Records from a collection
------------------------------------------------

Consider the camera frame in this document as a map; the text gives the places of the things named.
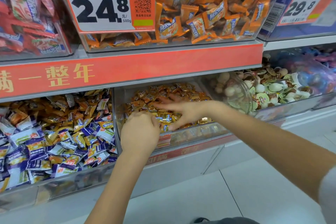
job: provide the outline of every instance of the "yellow chinese characters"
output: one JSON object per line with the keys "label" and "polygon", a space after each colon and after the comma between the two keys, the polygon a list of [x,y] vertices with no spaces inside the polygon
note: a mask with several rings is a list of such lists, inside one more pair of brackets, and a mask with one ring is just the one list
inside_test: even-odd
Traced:
{"label": "yellow chinese characters", "polygon": [[10,73],[7,73],[6,70],[2,70],[0,73],[0,90],[4,90],[6,92],[13,92],[14,87],[12,80],[10,78]]}
{"label": "yellow chinese characters", "polygon": [[65,80],[65,78],[69,78],[69,75],[67,74],[68,67],[51,66],[50,68],[46,68],[45,70],[47,72],[47,78],[48,80],[50,80],[49,87],[69,85],[69,83],[64,83],[68,81],[68,80]]}
{"label": "yellow chinese characters", "polygon": [[76,73],[76,77],[74,77],[74,79],[84,78],[84,82],[89,82],[89,77],[94,77],[94,75],[89,75],[89,71],[92,71],[91,69],[88,69],[89,66],[93,65],[81,65],[81,63],[77,63],[73,71]]}

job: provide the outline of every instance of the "white tiled floor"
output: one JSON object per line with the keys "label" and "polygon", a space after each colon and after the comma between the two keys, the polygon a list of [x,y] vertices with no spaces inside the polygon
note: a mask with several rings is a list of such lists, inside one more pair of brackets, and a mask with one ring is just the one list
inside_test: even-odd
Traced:
{"label": "white tiled floor", "polygon": [[[309,140],[336,153],[336,133]],[[102,189],[86,191],[96,195],[94,200],[85,201],[85,194],[78,193],[23,209],[21,216],[0,215],[0,223],[24,218],[31,224],[83,224]],[[83,211],[73,212],[73,204],[83,205]],[[197,217],[218,220],[241,215],[261,224],[325,224],[319,205],[260,157],[133,198],[124,223],[189,224]]]}

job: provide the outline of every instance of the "right hand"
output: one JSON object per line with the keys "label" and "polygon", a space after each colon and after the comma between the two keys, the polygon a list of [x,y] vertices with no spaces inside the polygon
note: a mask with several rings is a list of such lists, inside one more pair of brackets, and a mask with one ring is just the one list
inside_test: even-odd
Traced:
{"label": "right hand", "polygon": [[154,107],[174,111],[177,113],[181,113],[182,116],[176,122],[169,125],[169,130],[176,130],[179,127],[192,123],[196,120],[202,119],[207,116],[208,105],[212,101],[201,101],[201,102],[189,102],[189,101],[181,101],[175,94],[168,95],[171,100],[166,100],[166,103],[158,104],[155,103]]}

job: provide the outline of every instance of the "barcode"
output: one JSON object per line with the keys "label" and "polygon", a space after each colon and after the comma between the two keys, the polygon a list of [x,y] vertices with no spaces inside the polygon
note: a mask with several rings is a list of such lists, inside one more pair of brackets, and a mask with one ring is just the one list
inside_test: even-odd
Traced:
{"label": "barcode", "polygon": [[300,22],[300,21],[304,21],[304,20],[306,20],[305,17],[301,17],[301,18],[291,18],[291,19],[282,18],[281,23]]}
{"label": "barcode", "polygon": [[286,5],[275,3],[269,12],[262,29],[272,32],[285,8]]}
{"label": "barcode", "polygon": [[135,0],[134,3],[136,13],[152,12],[152,0]]}

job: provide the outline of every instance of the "left hand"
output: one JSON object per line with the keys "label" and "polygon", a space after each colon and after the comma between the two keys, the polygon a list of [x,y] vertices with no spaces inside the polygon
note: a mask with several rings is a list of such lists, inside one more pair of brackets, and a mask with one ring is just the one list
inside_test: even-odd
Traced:
{"label": "left hand", "polygon": [[121,147],[132,155],[143,154],[148,158],[156,148],[160,126],[154,115],[141,111],[133,112],[121,129]]}

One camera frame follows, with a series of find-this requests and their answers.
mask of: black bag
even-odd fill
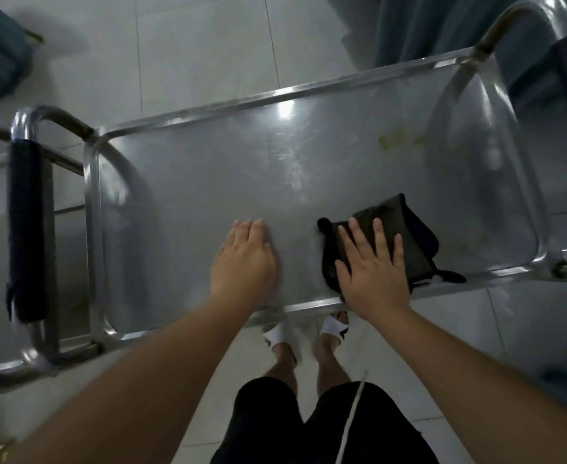
[[[373,227],[375,218],[380,218],[382,221],[391,257],[393,255],[393,239],[398,233],[402,235],[406,278],[408,279],[411,293],[413,288],[422,285],[421,281],[429,280],[434,275],[439,275],[442,277],[442,280],[451,283],[466,282],[466,278],[459,273],[438,270],[432,260],[438,253],[438,239],[419,217],[408,208],[403,194],[398,194],[375,207],[358,211],[353,217],[357,219],[361,230],[374,251],[376,250]],[[354,241],[348,221],[331,223],[328,218],[320,218],[318,220],[318,228],[325,238],[324,253],[322,254],[322,274],[327,285],[338,293],[341,293],[341,288],[337,281],[335,261],[340,259],[344,261],[348,269],[350,268],[343,241],[337,230],[337,227],[340,225],[348,231],[350,238]]]

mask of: tiled floor
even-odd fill
[[[378,0],[0,0],[0,7],[38,31],[46,44],[34,71],[0,103],[0,125],[15,108],[57,105],[91,125],[229,100],[350,74],[371,67]],[[535,138],[538,129],[525,127]],[[79,158],[81,147],[52,126],[43,141]],[[537,163],[552,213],[567,211],[561,145]],[[83,186],[62,170],[55,203],[83,201]],[[4,210],[0,202],[0,213]],[[553,223],[567,249],[567,214]],[[3,293],[4,280],[0,280]],[[567,284],[528,283],[425,299],[414,308],[466,342],[538,374],[567,362]],[[303,416],[317,400],[312,344],[315,320],[297,326]],[[122,353],[0,397],[0,436],[23,438]],[[365,322],[353,318],[337,352],[354,379],[388,391],[443,462],[472,462],[426,389]],[[241,331],[205,392],[174,462],[208,462],[223,438],[238,388],[272,363],[258,329]]]

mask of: person
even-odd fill
[[[380,220],[375,251],[354,219],[350,228],[356,245],[340,232],[349,269],[337,262],[347,304],[418,375],[477,464],[567,463],[567,408],[410,308],[400,236],[391,258]],[[9,462],[169,463],[218,363],[271,295],[275,272],[264,223],[236,222],[215,257],[206,302],[69,400]],[[321,337],[320,398],[304,424],[296,359],[287,344],[275,345],[275,365],[239,391],[213,462],[436,462],[386,392],[350,382],[333,355],[338,344],[337,335]]]

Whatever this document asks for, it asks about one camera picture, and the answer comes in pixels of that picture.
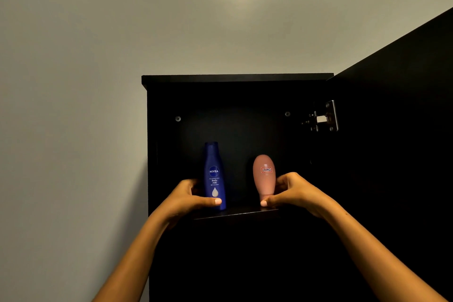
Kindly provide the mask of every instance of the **person's left hand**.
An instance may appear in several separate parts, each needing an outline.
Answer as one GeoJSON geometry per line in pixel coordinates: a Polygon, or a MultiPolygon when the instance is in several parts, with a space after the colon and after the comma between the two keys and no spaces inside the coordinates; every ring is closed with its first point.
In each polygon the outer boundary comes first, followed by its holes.
{"type": "Polygon", "coordinates": [[[194,209],[219,206],[220,198],[200,197],[192,195],[196,179],[185,179],[179,182],[172,193],[159,205],[159,209],[167,220],[177,220],[194,209]]]}

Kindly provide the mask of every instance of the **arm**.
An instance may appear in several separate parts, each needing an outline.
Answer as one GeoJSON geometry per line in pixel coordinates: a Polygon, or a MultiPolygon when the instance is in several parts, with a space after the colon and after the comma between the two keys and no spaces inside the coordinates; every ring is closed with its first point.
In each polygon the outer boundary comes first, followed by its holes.
{"type": "Polygon", "coordinates": [[[93,302],[138,301],[151,268],[154,250],[170,222],[199,207],[218,206],[220,198],[192,195],[195,180],[183,180],[154,210],[93,302]]]}
{"type": "Polygon", "coordinates": [[[378,239],[336,201],[297,173],[277,179],[285,191],[270,196],[262,206],[290,203],[325,219],[338,234],[349,255],[382,302],[445,302],[433,288],[396,258],[378,239]]]}

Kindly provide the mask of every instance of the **cabinet door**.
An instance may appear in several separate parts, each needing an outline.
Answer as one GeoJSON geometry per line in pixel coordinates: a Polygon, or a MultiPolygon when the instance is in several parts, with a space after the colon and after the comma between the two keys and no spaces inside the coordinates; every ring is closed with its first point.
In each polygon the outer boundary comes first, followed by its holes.
{"type": "Polygon", "coordinates": [[[339,130],[318,134],[316,183],[452,299],[453,9],[327,84],[339,130]]]}

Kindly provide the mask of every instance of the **person's left arm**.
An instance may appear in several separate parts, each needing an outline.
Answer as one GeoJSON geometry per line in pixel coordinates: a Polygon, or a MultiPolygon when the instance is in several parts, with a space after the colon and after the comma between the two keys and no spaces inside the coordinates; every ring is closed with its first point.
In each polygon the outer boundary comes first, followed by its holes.
{"type": "Polygon", "coordinates": [[[173,192],[153,211],[120,263],[97,293],[93,302],[139,301],[154,250],[170,222],[199,207],[218,206],[220,198],[192,195],[196,180],[181,181],[173,192]]]}

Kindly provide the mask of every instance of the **hand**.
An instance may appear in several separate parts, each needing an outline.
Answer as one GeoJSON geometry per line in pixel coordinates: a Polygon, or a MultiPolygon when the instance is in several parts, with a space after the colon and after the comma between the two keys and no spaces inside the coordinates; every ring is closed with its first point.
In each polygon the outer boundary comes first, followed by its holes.
{"type": "Polygon", "coordinates": [[[172,193],[157,208],[167,220],[179,219],[190,211],[202,207],[219,206],[220,198],[192,195],[196,179],[185,179],[179,182],[172,193]]]}
{"type": "Polygon", "coordinates": [[[310,184],[296,172],[287,173],[277,178],[275,190],[283,192],[269,196],[261,201],[261,206],[275,206],[288,203],[307,209],[316,217],[321,217],[321,206],[330,199],[324,192],[310,184]]]}

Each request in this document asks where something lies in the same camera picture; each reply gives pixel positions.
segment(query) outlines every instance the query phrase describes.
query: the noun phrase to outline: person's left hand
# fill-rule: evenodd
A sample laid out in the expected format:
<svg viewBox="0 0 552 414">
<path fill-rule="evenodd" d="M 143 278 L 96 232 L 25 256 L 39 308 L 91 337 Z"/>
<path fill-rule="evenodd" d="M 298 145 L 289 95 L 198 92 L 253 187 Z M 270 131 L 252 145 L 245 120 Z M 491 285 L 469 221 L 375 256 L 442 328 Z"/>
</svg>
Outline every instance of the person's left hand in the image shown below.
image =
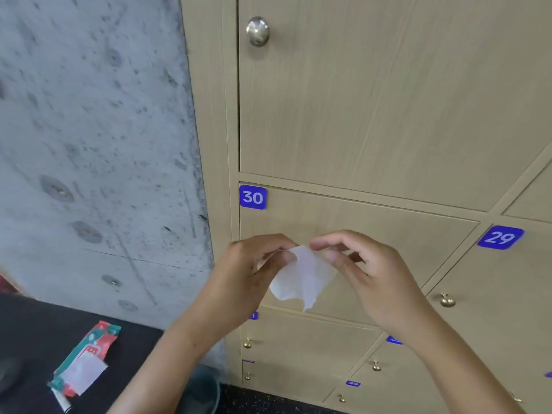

------------------------------------------------

## WHAT YOU SHOULD DO
Where does "picture" occur in the data? Copy each line that has it.

## FINISHED EXERCISE
Whatever this document asks for, it asks about one camera picture, and the answer comes in pixels of that picture.
Each request in this document asks where something lies in the same camera picture; each reply gives pixel positions.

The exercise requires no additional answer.